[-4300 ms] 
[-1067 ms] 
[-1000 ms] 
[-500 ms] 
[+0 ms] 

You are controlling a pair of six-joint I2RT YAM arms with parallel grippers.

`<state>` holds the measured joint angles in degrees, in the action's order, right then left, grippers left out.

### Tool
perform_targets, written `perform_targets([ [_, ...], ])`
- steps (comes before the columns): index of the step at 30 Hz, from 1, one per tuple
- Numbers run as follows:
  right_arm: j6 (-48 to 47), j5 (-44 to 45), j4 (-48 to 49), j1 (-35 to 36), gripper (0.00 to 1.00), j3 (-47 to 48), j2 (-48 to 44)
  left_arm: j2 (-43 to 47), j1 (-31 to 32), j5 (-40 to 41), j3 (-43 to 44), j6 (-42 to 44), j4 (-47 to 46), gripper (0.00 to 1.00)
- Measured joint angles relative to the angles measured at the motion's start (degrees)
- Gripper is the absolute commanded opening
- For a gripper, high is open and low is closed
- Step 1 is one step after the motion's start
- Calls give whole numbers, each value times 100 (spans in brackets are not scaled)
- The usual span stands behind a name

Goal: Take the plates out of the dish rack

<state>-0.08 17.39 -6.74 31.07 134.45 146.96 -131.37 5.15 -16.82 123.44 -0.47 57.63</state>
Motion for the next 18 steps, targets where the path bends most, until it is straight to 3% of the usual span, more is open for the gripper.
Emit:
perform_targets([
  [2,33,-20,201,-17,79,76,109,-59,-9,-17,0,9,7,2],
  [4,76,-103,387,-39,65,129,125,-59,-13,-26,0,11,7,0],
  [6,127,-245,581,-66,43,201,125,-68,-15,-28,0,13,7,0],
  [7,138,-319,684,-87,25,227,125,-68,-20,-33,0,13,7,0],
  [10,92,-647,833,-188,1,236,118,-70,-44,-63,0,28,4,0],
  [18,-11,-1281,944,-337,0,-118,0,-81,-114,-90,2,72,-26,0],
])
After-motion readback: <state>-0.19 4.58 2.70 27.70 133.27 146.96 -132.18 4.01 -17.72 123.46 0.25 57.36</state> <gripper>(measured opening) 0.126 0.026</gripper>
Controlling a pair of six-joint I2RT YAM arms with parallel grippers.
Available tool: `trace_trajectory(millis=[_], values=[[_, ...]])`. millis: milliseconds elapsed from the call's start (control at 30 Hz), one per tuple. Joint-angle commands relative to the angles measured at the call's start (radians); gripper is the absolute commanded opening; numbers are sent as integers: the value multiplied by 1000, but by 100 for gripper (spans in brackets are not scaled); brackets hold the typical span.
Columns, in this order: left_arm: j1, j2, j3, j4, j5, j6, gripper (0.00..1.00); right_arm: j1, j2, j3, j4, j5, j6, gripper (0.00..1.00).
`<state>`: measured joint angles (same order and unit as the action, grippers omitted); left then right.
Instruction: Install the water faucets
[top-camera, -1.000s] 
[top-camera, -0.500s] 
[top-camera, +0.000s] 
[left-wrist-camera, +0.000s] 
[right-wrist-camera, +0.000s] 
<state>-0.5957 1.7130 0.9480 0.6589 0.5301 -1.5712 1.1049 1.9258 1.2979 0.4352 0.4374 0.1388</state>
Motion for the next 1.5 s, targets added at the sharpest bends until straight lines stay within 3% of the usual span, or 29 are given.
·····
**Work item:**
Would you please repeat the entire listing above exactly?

**Final answer:**
[-4300 ms] 
[-1067 ms] 
[-1000 ms] 
[-500 ms] 
[+0 ms] 

You are controlling a pair of six-joint I2RT YAM arms with parallel grippers.

`<state>` holds the measured joint angles in degrees, in the action's order, right then left, grippers left out.

### Tool
perform_targets, written `perform_targets([ [_, ...], ])`
- steps (comes before the columns): index of the step at 30 Hz, from 1, one per tuple
- Numbers run as follows:
  right_arm: j6 (-48 to 47), j5 (-44 to 45), j4 (-48 to 49), j1 (-35 to 36), gripper (0.00 to 1.00), j3 (-47 to 48), j2 (-48 to 44)
  left_arm: j2 (-43 to 47), j1 (-31 to 32), j5 (-40 to 41), j3 (-43 to 44), j6 (-42 to 44), j4 (-47 to 46), gripper (0.00 to 1.00)
- Measured joint angles relative to the angles measured at the motion's start (degrees)
- Gripper is the absolute commanded opening
- For a gripper, high is open and low is closed
- Step 1 is one step after the motion's start
- Calls give whole numbers, each value times 100 (spans in brackets are not scaled)
- The usual span stands behind a name

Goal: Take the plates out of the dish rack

<state>-0.08 17.39 -6.74 31.07 134.45 146.96 -131.37 5.15 -16.82 123.44 -0.47 57.63</state>
Motion for the next 18 steps, targets where the path bends most, until it is straight to 3% of the usual span, more is open for the gripper.
Emit:
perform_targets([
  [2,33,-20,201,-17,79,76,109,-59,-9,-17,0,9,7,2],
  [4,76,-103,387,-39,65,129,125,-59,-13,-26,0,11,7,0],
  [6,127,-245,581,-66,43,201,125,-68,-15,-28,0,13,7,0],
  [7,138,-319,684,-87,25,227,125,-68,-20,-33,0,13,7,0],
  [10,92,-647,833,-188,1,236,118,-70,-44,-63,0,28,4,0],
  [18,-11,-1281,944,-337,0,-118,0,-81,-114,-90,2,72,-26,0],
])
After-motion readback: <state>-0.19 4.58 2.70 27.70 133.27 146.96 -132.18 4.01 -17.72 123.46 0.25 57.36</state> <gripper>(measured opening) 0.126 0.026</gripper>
Controlling a pair of six-joint I2RT YAM arms with parallel grippers.
Available tool: `trace_trajectory(millis=[_], values=[[_, ...]])`. millis: milliseconds elapsed from the call's start (control at 30 Hz), one per tuple. Joint-angle commands relative to the angles measured at the call's start (radians); gripper is the absolute commanded opening; numbers are sent as integers: the value multiplied by 1000, but by 100 for gripper (spans in brackets are not scaled); brackets hold the typical span.
Columns, in this order: left_arm: j1, j2, j3, j4, j5, j6, gripper (0.00..1.00); right_arm: j1, j2, j3, j4, j5, j6, gripper (0.00..1.00).
`<state>`: measured joint angles (same order and unit as the action, grippers omitted); left then right.
Instruction: Install the water faucets
[top-camera, -1.000s] 
[top-camera, -0.500s] 
[top-camera, +0.000s] 
[left-wrist-camera, +0.000s] 
[right-wrist-camera, +0.000s] 
<state>-0.5957 1.7130 0.9480 0.6589 0.5301 -1.5712 1.1049 1.9258 1.2979 0.4352 0.4374 0.1388</state>
Motion for the next 1.5 s, targets added at the sharpest bends until straight lines stay within 3% of the usual span, or 29 are given.

The answer contains nothing more.